▸ WHAT THE EXERCISE ASKS
Line filter on the word "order": copy each matching line from the entries.
BEGIN EXCERPTED RECORDS
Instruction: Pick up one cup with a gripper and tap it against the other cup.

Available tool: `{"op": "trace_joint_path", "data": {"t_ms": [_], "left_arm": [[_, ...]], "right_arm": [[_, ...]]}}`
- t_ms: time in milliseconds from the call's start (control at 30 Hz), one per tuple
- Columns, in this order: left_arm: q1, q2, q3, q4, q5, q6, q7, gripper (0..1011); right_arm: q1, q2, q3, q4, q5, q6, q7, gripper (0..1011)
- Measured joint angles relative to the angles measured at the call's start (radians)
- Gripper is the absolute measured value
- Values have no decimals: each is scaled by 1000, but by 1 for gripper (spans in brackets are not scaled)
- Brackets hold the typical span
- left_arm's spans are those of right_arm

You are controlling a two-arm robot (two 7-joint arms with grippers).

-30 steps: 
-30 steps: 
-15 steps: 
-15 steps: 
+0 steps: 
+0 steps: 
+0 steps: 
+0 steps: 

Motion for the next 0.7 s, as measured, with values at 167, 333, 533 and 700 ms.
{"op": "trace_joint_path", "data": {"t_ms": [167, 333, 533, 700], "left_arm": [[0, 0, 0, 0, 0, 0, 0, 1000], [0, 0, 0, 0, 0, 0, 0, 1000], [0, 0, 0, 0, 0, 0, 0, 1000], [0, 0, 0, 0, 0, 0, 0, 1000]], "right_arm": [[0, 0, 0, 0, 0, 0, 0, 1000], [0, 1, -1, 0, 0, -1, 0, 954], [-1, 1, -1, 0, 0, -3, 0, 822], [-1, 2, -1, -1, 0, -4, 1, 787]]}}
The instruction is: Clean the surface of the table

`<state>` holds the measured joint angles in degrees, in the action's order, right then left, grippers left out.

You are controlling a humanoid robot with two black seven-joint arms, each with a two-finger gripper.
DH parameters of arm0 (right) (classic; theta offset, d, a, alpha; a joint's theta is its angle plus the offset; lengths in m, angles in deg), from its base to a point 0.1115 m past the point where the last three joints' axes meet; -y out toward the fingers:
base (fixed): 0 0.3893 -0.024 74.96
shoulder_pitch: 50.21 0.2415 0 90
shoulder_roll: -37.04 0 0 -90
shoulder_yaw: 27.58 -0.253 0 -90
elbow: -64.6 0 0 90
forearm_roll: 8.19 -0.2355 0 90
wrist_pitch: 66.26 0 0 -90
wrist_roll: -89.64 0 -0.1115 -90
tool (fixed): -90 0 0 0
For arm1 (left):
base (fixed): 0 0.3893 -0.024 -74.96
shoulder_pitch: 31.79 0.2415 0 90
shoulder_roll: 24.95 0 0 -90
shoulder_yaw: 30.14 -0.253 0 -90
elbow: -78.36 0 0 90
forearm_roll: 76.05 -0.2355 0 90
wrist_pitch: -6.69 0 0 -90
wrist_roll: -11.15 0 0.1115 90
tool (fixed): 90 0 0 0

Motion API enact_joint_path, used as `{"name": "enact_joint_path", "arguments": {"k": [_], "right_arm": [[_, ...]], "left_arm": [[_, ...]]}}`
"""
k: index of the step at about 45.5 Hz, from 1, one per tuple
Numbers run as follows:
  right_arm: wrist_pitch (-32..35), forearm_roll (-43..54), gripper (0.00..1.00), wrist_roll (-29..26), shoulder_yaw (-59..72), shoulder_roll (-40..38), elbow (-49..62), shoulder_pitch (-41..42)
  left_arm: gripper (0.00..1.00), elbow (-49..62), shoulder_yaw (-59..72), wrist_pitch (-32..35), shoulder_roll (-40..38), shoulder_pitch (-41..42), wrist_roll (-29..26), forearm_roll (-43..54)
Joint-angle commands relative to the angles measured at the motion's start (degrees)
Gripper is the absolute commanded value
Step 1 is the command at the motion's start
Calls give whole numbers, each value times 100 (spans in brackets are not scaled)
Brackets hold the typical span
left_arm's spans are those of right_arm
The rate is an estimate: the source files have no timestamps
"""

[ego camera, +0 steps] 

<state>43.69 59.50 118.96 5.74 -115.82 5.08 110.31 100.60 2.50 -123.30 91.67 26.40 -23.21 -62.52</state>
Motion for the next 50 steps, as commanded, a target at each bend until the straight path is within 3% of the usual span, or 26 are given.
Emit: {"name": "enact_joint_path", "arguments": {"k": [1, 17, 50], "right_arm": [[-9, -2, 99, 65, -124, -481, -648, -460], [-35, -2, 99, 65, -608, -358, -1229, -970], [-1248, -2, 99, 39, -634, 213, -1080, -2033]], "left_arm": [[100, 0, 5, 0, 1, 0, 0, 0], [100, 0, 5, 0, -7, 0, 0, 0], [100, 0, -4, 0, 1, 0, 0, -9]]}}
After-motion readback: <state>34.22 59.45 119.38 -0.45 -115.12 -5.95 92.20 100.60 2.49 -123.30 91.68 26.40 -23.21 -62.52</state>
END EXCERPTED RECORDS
▸ SOLUTION
- Columns, in this order: left_arm: q1, q2, q3, q4, q5, q6, q7, gripper (0..1011); right_arm: q1, q2, q3, q4, q5, q6, q7, gripper (0..1011)
`<state>` holds the measured joint angles in degrees, in the action's order, right then left, grippers left out.

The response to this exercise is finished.